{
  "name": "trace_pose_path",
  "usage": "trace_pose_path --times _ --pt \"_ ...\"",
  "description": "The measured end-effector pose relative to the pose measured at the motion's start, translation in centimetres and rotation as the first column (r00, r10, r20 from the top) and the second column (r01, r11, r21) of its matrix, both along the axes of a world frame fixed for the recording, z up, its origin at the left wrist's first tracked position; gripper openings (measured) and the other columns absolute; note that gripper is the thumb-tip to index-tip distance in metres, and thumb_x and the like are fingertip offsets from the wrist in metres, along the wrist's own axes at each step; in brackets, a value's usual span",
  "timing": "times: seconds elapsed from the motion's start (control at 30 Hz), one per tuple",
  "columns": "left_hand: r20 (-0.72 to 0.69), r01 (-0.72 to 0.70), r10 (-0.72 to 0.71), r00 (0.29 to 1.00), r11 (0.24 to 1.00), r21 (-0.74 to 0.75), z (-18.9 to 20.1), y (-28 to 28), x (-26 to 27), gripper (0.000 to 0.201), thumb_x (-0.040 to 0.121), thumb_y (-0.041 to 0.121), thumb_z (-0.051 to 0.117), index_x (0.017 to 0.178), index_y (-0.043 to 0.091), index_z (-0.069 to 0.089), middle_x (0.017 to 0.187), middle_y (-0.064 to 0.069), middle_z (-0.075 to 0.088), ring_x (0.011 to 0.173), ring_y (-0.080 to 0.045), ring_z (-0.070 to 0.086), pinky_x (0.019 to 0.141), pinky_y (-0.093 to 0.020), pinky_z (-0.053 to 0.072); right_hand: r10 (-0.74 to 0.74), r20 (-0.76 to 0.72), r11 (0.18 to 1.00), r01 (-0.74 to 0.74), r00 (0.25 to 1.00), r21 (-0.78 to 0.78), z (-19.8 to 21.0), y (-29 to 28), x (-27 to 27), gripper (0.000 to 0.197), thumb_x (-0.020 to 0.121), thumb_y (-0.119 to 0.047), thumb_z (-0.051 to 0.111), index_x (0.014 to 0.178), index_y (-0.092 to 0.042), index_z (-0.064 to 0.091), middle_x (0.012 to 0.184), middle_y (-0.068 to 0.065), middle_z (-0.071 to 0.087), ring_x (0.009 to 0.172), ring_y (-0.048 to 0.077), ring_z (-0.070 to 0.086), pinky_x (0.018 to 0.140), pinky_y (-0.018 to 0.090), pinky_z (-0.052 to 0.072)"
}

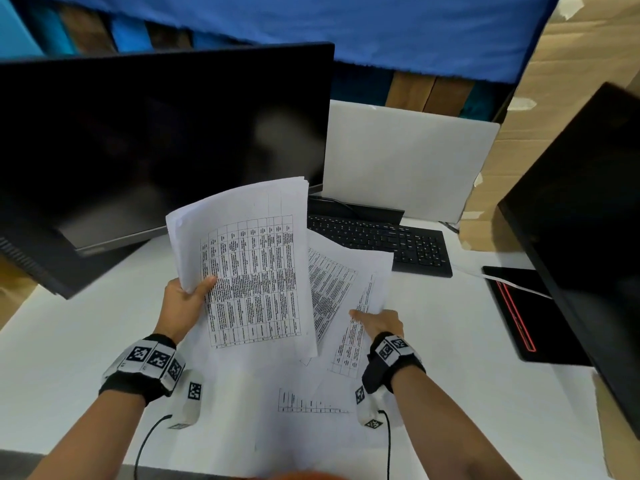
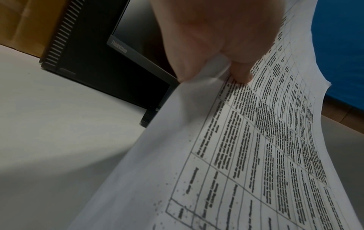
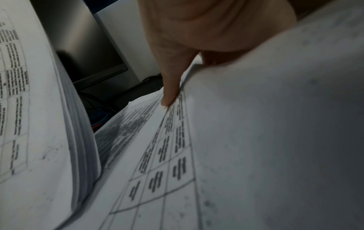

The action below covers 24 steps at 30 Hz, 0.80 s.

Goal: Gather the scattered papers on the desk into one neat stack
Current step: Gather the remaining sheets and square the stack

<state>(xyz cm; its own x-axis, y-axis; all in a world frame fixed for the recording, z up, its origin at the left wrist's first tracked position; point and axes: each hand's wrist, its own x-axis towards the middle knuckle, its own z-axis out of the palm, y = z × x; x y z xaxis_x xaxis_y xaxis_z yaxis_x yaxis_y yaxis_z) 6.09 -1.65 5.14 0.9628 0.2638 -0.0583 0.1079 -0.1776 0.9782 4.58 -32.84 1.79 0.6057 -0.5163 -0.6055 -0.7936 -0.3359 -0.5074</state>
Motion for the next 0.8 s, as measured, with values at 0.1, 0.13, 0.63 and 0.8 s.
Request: trace_pose_path --times 0.1,0.13,0.63,0.8 --pt "-0.007 -0.006 0.006 1.0 1.0 0.007 -0.5 0.5 0.0 0.012 0.086 0.013 0.058 0.091 0.001 0.058 0.075 -0.006 0.059 0.069 -0.015 0.058 0.052 -0.014 0.052 0.025 0.0 1.0 -0.025 1.0 0.002 -0.1 0.6 0.6 0.068 0.069 -0.031 0.076 0.124 0.0 0.049 0.119 0.016 0.061 0.103 0.031 0.06 0.097 0.044 0.046" --pt "-0.009 -0.005 0.005 1.0 1.0 0.01 -0.7 0.6 -0.1 0.013 0.086 0.013 0.058 0.09 0.001 0.058 0.074 -0.006 0.059 0.069 -0.015 0.058 0.05 -0.011 0.051 0.034 0.003 0.999 -0.034 0.999 0.0 0.0 0.7 0.8 0.07 0.069 -0.028 0.076 0.127 -0.001 0.046 0.122 0.016 0.06 0.106 0.031 0.059 0.098 0.044 0.045" --pt "-0.008 0.018 -0.019 1.0 0.999 -0.049 0.1 0.0 -0.7 0.01 0.087 0.009 0.055 0.095 0.004 0.055 0.078 0.0 0.06 0.073 -0.014 0.059 0.065 -0.025 0.055 0.019 0.191 0.986 -0.05 0.981 0.159 -2.0 -2.5 0.6 0.045 0.07 -0.015 0.076 0.11 0.002 0.062 0.105 0.016 0.067 0.091 0.027 0.063 0.079 0.03 0.052" --pt "-0.001 0.008 -0.008 1.0 0.999 -0.045 0.8 -0.1 -0.1 0.021 0.087 0.009 0.055 0.104 -0.002 0.057 0.085 -0.007 0.061 0.082 -0.027 0.057 0.083 -0.038 0.045 -0.039 0.234 0.989 0.004 0.971 0.149 -1.5 -7.6 -0.9 0.042 0.072 -0.008 0.074 0.109 0.005 0.061 0.109 0.017 0.066 0.097 0.029 0.063 0.09 0.039 0.052"
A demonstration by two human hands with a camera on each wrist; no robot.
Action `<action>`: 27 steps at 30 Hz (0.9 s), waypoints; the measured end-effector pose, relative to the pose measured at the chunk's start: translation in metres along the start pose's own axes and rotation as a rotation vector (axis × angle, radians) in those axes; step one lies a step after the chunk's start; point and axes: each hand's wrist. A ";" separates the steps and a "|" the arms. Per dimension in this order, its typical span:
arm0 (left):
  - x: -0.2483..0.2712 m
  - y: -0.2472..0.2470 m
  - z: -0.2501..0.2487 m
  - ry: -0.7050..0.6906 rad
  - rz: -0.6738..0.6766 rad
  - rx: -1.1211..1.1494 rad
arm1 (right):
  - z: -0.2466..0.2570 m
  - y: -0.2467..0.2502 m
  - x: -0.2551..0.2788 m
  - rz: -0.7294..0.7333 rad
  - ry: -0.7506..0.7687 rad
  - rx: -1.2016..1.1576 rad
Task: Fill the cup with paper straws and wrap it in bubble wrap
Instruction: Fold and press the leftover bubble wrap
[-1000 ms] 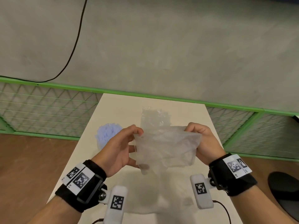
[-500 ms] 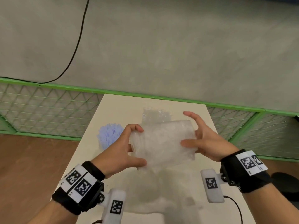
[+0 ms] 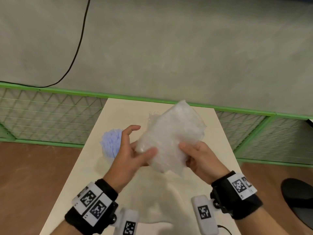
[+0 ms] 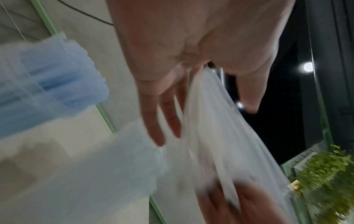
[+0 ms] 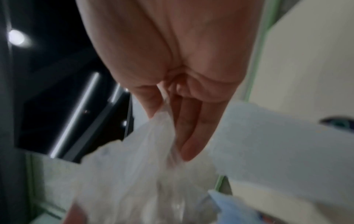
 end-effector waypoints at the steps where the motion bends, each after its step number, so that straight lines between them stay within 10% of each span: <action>1: -0.003 0.008 -0.004 0.061 0.035 -0.028 | 0.004 0.003 0.002 0.019 -0.010 0.080; 5: -0.015 0.022 -0.010 0.223 0.313 -0.115 | 0.016 0.010 0.009 0.151 -0.086 0.446; 12: -0.014 0.011 -0.005 0.202 0.111 0.150 | 0.013 0.008 0.001 0.107 0.116 0.152; 18: -0.009 0.005 -0.008 0.250 0.151 0.342 | 0.015 -0.005 0.002 0.078 0.361 0.348; 23: -0.004 0.003 -0.004 0.083 0.166 -0.047 | 0.029 0.004 0.005 0.151 0.094 0.233; 27: -0.004 -0.006 -0.007 -0.022 0.140 -0.218 | 0.019 -0.014 0.003 -0.176 -0.050 0.234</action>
Point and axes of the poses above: each hand's wrist, its own x-axis away from the middle knuckle, its own y-axis out of the back of the hand, z = x × y, and after that the axes turned 7 degrees about -y, right-handed
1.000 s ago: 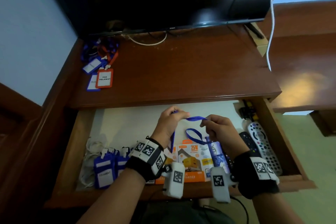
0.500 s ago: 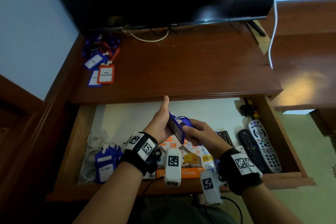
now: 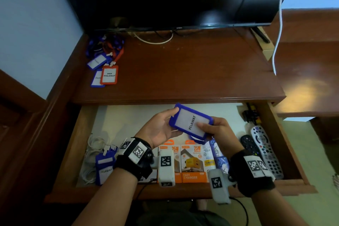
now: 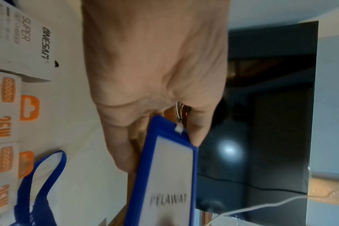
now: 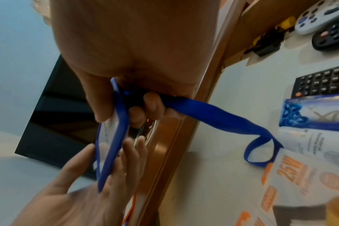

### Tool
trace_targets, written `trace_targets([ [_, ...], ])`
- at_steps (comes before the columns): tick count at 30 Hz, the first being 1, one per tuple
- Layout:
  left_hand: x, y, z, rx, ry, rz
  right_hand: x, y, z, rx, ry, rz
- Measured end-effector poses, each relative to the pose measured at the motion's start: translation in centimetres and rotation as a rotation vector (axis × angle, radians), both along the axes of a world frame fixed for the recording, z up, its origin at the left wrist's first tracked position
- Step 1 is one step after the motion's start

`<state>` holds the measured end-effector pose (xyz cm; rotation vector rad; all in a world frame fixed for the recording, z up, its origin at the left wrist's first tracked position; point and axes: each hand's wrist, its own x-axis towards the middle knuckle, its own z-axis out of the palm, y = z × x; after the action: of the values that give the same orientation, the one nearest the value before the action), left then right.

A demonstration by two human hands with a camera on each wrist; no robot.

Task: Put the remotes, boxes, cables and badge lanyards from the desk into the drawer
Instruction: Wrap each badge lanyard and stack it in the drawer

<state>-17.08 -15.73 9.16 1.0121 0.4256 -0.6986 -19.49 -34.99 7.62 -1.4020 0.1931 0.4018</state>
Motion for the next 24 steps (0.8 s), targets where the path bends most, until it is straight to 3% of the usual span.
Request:
trace_targets([
  [13, -0.5, 2.9, -1.5, -0.143, -0.183, -0.099, 0.3, -0.9, 0.7, 0.028, 0.043, 0.072],
  [21, 0.3, 1.1, -2.4, 0.352, -0.245, -0.129, 0.3, -0.4, 0.7, -0.08, 0.072, 0.074],
  [24, 0.2, 1.1, -2.7, 0.455, -0.286, -0.241, 0.3, -0.5, 0.8, -0.088, 0.076, 0.061],
])
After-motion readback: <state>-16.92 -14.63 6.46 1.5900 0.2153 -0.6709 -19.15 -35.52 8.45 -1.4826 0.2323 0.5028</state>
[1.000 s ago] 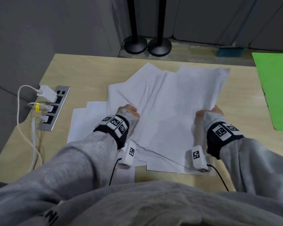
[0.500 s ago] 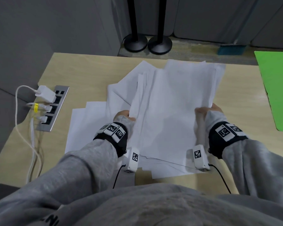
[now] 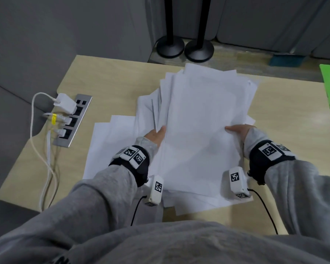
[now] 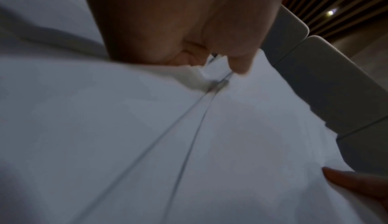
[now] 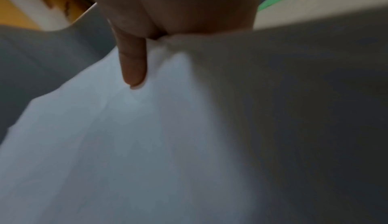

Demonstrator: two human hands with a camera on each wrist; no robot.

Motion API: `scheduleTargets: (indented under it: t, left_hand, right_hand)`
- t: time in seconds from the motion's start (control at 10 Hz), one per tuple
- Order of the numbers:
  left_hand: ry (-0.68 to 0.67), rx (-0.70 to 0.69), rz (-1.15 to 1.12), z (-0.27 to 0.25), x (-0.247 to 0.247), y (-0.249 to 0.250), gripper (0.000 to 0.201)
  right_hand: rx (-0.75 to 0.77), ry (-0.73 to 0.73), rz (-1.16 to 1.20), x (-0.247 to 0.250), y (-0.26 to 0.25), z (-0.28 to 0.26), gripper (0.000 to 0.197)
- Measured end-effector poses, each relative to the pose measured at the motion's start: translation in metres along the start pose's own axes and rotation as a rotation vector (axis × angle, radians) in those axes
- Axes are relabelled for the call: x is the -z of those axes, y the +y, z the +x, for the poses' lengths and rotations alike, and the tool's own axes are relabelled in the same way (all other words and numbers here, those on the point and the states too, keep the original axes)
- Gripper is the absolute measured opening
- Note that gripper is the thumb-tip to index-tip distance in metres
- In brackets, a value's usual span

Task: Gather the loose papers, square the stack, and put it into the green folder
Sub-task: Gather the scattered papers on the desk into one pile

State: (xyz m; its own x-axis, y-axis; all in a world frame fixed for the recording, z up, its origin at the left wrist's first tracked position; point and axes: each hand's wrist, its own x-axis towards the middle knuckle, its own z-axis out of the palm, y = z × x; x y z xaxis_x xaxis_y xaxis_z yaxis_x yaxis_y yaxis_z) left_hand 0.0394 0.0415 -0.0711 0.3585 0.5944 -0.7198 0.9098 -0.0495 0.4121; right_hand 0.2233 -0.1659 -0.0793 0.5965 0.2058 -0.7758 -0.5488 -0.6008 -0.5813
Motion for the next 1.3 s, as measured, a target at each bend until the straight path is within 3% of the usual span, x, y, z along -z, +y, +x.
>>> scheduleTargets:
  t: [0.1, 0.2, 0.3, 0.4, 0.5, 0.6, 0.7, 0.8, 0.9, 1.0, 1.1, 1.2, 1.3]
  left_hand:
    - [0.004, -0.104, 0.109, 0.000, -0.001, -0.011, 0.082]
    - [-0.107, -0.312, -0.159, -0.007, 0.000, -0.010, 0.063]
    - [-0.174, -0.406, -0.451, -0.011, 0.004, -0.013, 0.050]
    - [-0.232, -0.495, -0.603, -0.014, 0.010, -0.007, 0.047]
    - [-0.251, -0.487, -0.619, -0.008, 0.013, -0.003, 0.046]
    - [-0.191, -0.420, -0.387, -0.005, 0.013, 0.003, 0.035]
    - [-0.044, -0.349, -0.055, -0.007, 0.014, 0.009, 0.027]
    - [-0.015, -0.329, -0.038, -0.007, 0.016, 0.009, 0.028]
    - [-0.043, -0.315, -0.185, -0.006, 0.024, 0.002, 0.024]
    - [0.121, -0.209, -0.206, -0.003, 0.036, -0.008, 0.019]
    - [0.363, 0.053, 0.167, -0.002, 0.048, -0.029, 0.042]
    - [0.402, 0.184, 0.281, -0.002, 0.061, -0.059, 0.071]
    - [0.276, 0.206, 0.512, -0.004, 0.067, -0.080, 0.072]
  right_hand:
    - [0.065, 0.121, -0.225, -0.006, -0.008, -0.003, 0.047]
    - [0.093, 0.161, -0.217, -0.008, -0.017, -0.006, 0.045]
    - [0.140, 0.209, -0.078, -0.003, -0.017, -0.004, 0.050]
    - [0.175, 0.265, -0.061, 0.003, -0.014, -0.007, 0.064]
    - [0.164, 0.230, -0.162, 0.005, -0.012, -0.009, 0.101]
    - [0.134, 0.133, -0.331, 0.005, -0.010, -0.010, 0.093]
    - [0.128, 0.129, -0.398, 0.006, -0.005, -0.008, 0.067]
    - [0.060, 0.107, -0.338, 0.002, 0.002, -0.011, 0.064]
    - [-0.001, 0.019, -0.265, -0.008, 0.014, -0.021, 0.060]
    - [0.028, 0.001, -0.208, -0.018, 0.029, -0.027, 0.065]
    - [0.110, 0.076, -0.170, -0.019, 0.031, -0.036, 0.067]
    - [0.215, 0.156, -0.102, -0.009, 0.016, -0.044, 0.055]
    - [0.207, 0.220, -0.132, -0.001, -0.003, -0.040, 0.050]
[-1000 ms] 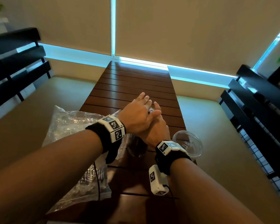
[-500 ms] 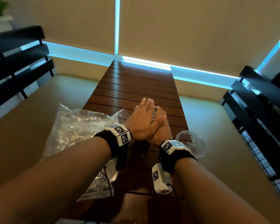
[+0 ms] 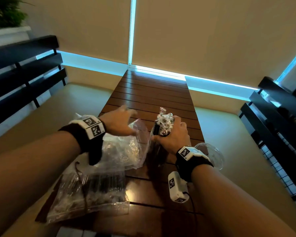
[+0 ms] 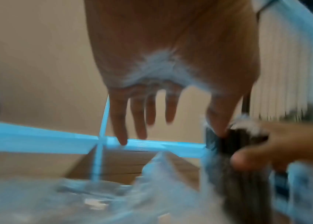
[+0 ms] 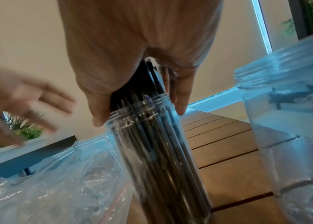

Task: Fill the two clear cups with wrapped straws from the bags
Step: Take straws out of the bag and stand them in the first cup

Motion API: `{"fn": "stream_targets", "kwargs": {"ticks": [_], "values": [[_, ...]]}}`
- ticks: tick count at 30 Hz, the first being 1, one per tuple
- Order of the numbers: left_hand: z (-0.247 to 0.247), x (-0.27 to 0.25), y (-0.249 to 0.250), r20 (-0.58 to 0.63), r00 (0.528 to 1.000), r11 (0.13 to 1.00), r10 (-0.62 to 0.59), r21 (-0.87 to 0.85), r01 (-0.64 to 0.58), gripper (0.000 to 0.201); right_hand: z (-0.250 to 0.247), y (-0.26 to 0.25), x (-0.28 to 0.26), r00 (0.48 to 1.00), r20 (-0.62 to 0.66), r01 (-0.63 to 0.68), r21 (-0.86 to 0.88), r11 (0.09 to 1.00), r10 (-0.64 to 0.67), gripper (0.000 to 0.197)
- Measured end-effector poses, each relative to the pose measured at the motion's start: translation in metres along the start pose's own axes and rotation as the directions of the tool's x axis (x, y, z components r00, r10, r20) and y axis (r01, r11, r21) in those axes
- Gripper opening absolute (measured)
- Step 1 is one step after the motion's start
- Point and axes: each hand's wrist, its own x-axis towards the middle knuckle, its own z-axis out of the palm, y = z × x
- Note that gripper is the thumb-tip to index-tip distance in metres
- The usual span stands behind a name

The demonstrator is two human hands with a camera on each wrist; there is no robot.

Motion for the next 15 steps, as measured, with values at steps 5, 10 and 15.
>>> {"fn": "stream_targets", "kwargs": {"ticks": [5, 10, 15], "values": [[0.044, -0.023, -0.06, 0.357, 0.867, 0.884, -0.348, 0.433, 0.177, 0.133, 0.004, -0.003, 0.004, 0.997, -0.053, -0.048, 0.028, 0.998, 0.049, 0.112], [0.085, -0.01, -0.072, 0.281, 0.936, 0.871, -0.211, 0.489, 0.05, 0.108, 0.006, 0.001, 0.013, 0.995, -0.087, -0.058, -0.06, 0.997, 0.052, 0.11], [0.068, 0.006, -0.044, 0.184, 0.982, 0.79, 0.042, 0.596, -0.145, 0.028, 0.006, 0.005, 0.02, 0.986, -0.156, -0.066, -0.06, 0.996, 0.056, 0.104]]}}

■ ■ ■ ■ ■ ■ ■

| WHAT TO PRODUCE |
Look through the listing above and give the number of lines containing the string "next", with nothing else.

| TASK SOLUTION |
4